1 Department of Computer Science and Sheffield Robotics, University of Sheffield , Sheffield , UK.
2 Department of Electronic and Electrical Engineering, University of Bath , Bath, BA2 7AY , UK.
Philos Trans R Soc Lond B Biol Sci. 2019 Apr 29;374(1771):20180025. doi: 10.1098/rstb.2018.0025.

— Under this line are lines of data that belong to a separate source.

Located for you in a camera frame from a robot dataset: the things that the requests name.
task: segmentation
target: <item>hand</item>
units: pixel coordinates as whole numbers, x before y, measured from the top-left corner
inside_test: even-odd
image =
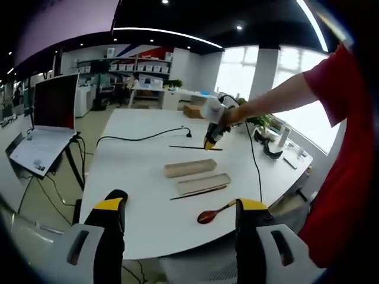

From neuroscience, brain imaging and the psychology of memory, we are beginning to assemble an integrated theory of the brain subsystems and pathways that allow the compression, storage and reconstruction of memories for past events and their use in contextualizing the present and reasoning about the future-mental time travel (MTT). Using computational models, embedded in humanoid robots, we are seeking to test the sufficiency of this theoretical account and to evaluate the usefulness of brain-inspired memory systems for social robots. In this contribution, we describe the use of machine learning techniques-Gaussian process latent variable models-to build a multimodal memory system for the iCub humanoid robot and summarize results of the deployment of this system for human-robot interaction. We also outline the further steps required to create a more complete robotic implementation of human-like autobiographical memory and MTT. We propose that generative memory models, such as those that form the core of our robot memory system, can provide a solution to the symbol grounding problem in embodied artificial intelligence. This article is part of the theme issue 'From social brains to social robots: applying neurocognitive insights to human-robot interaction'.
从神经科学、大脑成像和记忆心理学的角度来看,我们开始整合一个允许压缩、存储和重建过去事件记忆的大脑子系统和路径的综合理论,并将其用于情境化现在和推理未来——心理时间旅行 (MTT)。我们使用计算模型,嵌入人形机器人中,试图检验这一理论解释的充分性,并评估脑启发记忆系统对社交机器人的有用性。在这篇文章中,我们描述了使用机器学习技术——高斯过程潜在变量模型——为 iCub 人形机器人构建一个多模态记忆系统,并总结了该系统在人机交互中的部署结果。我们还概述了创建更完整的类人自传体记忆和 MTT 机器人实现所需的进一步步骤。我们提出,生成式记忆模型,如构成我们机器人记忆系统核心的模型,可以为具身人工智能中的符号基础问题提供解决方案。本文是主题为“从社会大脑到社交机器人:将神经认知见解应用于人机交互”的一部分。